(BIVN) – Both President Trump as well as officials from the State of Hawaii are seeing positives in today’s U.S. Supreme Court order on the second travel ban issued by the White House in March.
The Trump administration appealed to the U.S. Supreme Court following a Ninth Circuit Court decision – upheld by the United States Court Of Appeals – to grant a TRO on Executive Order 13780. The revised order attempted to “protect the American people from terrorist attacks by foreign nationals admitted to the United States.” The order reinstated the 90-day ban on travel for nationals of six of the seven majority-Muslim countries identified in the first order: Iran, Libya, Somalia, Sudan, Syria, and Yemen. The State of Hawaii went to court to block Trump’s order “to protect its residents, its employers, its educational institutions, and its sovereignty.” Dr. Ismail Elshikh, an American citizen of Egyptian descent and the Imam of the Muslim Association of Hawai‘i, joined the State’s challenge.
The U.S. Supreme Court on Monday ordered:
We accordingly grant the Government’s stay applications in part and narrow the scope of the injunctions as to §2(c). The injunctions remain in place only with respect to parties similarly situated to Doe, Dr. Elshikh, and Hawaii. In practical terms, this means that §2(c) may not be enforced against foreign nationals who have a credible claim of a bona fide relationship with a person or entity in the United States. All other foreign nationals are subject to the provisions of EO–2.

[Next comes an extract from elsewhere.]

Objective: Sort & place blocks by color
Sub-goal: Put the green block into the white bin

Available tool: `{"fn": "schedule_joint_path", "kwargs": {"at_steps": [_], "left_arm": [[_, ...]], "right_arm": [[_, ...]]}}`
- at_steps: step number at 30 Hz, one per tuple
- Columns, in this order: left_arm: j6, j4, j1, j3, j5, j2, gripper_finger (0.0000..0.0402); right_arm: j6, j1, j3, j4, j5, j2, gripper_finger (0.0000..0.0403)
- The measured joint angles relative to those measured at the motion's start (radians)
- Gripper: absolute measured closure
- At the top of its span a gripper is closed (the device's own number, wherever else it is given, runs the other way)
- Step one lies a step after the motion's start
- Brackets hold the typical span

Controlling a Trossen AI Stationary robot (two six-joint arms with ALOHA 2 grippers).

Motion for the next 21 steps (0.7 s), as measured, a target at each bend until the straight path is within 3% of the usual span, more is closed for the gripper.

The facts of these cases illustrate the sort of relationship that qualifies. For individuals, a close familial relationship is required. A foreign national who wishes to enter the United States to live with or visit a family member, like Doe’s wife or Dr. Elshikh’s mother-in-law, clearly has such a relationship. As for entities, the relationship must be formal, documented, and formed in the ordinary course, rather than for the purpose of evading EO–2. The students from the designated countries who have been admitted to the University of Hawaii have such a relationship with an American entity. So too would a worker who accepted an offer of employment from an American company or a lecturer invited to address an American audience. Not so someone who enters into a relationship simply to avoid §2(c): For example, a nonprofit group devoted to immigration issues may not contact foreign nationals from the designated countries, add them to client lists, and then secure their entry by claiming injury from their exclusion.
President Trump saw the ruling as a victory, releasing this statement today:
“Today’s unanimous Supreme Court decision is a clear victory for our national security. It allows the travel suspension for the six terror-prone countries and the refugee suspension to become largely effective.
“As President, I cannot allow people into our country who want to do us harm. I want people who can love the United States and all of its citizens, and who will be hardworking and productive.
“My number one responsibility as Commander in Chief is to keep the American people safe. Today’s ruling allows me to use an important tool for protecting our Nation’s homeland. I am also particularly gratified that the Supreme Court’s decision was 9-0.”
Meanwhile, the Hawaii Attorney General’s office had their own response. Attorney General Doug Chin had a differing interpretation of the SCOTUS vote, which was an unsigned opinion on behalf of the entire court in which justices were not required to reveal their votes.
This morning the United States Supreme Court denied in part and granted in part the Trump Administration’s request to stay the injunctions issued against the travel and refugee bans by the Fourth and Ninth Circuit Courts of Appeal. The travel ban and refugee ban remain blocked and will not go into effect for people with a “bona fide” connection to the United States. If it had gone fully into effect, the travel ban would have prevented nationals of six Muslim-majority countries from entering the United States for 90 days, and the refugee ban would have prevented all refugees from any country from entering the United States for 120 days.
In the same order, the Court also granted discretionary review (called certiorari) to hear arguments regarding the underlying merits of the lower court decisions. These arguments will be focused on the substantive issues considered by both the Fourth and Ninth Circuits, including whether the travel and refugee bans exceeded the Trump Administration’s authority under the Immigration and Nationality Act and whether the Executive Order violates the Establishment Clause of the First Amendment.
Attorney General Chin said, “The important thing is that by a vote of 6-3, today’s order continues to block implementation of the travel and refugee bans for people with a connection to the United States. This means people such as students accepted to the University of Hawaii and Dr. Elshikh’s family may still enter the country. Immigration into the United States should not be restricted due to religion or national origin.”
Justices Clarence Thomas, Samuel Alito and the Trump-appointed Neil Gorsuch signed a separate opinion stating the travel ban should have been fully reinstated.
Next up: Oral arguments, which are scheduled before the United States Supreme Court in Washington, D.C. during October 2017. Briefing will take place over the summer, Hawaii officials say.
Attorney General Doug Chin will hold a news conference today at 11:45 a.m. in Honolulu.